Piccolo non è sempre bello
Non sappiamo produrre di più e meglio perché siamo piccoli, lo sono le nostre aziende in generale, incapaci quasi sempre di fare il salto in avanti
Sia detto con estrema franchezza: piccolo non sempre è bello, anzi! In un’epoca in cui ci sentiamo rinfrancati dall’artigianalità delle cose, dalla “genuinità”, dalla dimensione prossimale (si pensi al km zero, all’orto casalingo, alla panificazione domestica…), dobbiamo pure renderci conto che tutto ciò è un limite, e pure severo.
Se le medicine le facesse ancora lo speziale con mortaio e alambicco, saremmo avvolti dalle virtù dell’echinacea ma nessuno avrebbe mai potuto sviluppare un vaccino contro un terribile virus nell’arco di un solo anno. Ci vogliono laboratori attrezzati, personale specializzato, dimensioni ragguardevoli e fondi altrettanto imponenti per capire i segreti della biochimica molecolare e dotare l’umanità di miliardi di dosi di vaccino.

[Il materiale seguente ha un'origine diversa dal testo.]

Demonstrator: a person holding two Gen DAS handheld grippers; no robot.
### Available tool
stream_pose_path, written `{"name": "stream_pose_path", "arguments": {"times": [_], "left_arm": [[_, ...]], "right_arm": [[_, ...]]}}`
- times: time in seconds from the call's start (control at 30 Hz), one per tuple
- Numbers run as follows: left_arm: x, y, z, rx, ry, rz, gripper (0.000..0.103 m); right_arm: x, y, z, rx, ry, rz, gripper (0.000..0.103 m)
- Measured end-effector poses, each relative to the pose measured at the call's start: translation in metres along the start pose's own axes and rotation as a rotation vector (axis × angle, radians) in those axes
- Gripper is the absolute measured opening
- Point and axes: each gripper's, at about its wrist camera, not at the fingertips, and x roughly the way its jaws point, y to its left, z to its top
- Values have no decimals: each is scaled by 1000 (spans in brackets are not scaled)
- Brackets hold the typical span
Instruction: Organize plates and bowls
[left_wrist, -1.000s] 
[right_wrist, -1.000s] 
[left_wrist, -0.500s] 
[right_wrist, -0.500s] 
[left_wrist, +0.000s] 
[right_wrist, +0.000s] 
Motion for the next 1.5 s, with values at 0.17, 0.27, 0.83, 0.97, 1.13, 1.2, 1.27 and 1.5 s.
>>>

Se le auto fossero costruite da piccole carrozzerie specializzate che le rifiniscono centimetro per centimetro, avremmo le Rolls Royce per quattro ricchi, mentre noi ci dovremmo accontentare del carretto. Se nonno Nanni facesse il suo formaggio con la caldera nella stalla, tale bontà (non estremamente salubre) la gusterebbero i compaesani, ma a casa nostra non arriverebbe mai…
Insomma, ci sono due questioni da affrontare: una culturale e una economica. I processi industriali e la logistica non sono affatto nemici dell’umanità, sono anzi la base del nostro progresso. Quando ci schifiamo davanti ad un “prodotto industriale”, dimentichiamo che solo così è diventato accessibile pure ai comuni mortali e non solo a nobili e monarchi; che certi standard garantiscono salubrità, sicurezza nel lavoro, qualità valutabili. Che la ciliegia cilena è arrivata fino a noi (orrore!), ma anche che il vino abruzzese viene così venduto in Pennsylvania.
Le verdure del nostro orto sono le migliori, la stagionalità è importante, il mercatino del contadino lo frequentiamo in molti. Ma a casa non mangeremmo un singolo spaghetto se dietro non ci fossero estese coltivazioni di grano duro, molini, farine esportate via nave, pastifici industriali e punti vendita facilmente accessibili.
La questione economica, poi, riguarda l’Italia in particolare. Al di là del fatto che le spalle grosse (leggi le multinazionali) sopportano pesi maggiori e non soffrono al primo alitare di vento, c’è la questione della produttività. Cioè l’innovazione, il produrre di più e meglio a costi inferiori, insomma quel che fa la fortuna di un’azienda rispetto all’insuccesso di un’altra.
Ebbene, la produttività italiana – praticamente ferma da un ventennio – ultimamente è addirittura calata. Mentre il resto dei nostri “concorrenti” l’accresce al ritmo dell’1-2% annui.
Insomma, pian piano il made in Italy fa un passino dietro l’altro in direzione dell’uscita dal mercato. Non sappiamo produrre di più e meglio perché siamo piccoli, lo sono le nostre aziende in generale, incapaci quasi sempre di fare il salto in avanti.
Questo è un tema enorme perché l’Italia del 2100 rischia di essere la sorella povera dell’Italia del 2020. E ricordiamoci che bisnonno Nanni viveva in media fino a 60 anni, non a 85 come oggi.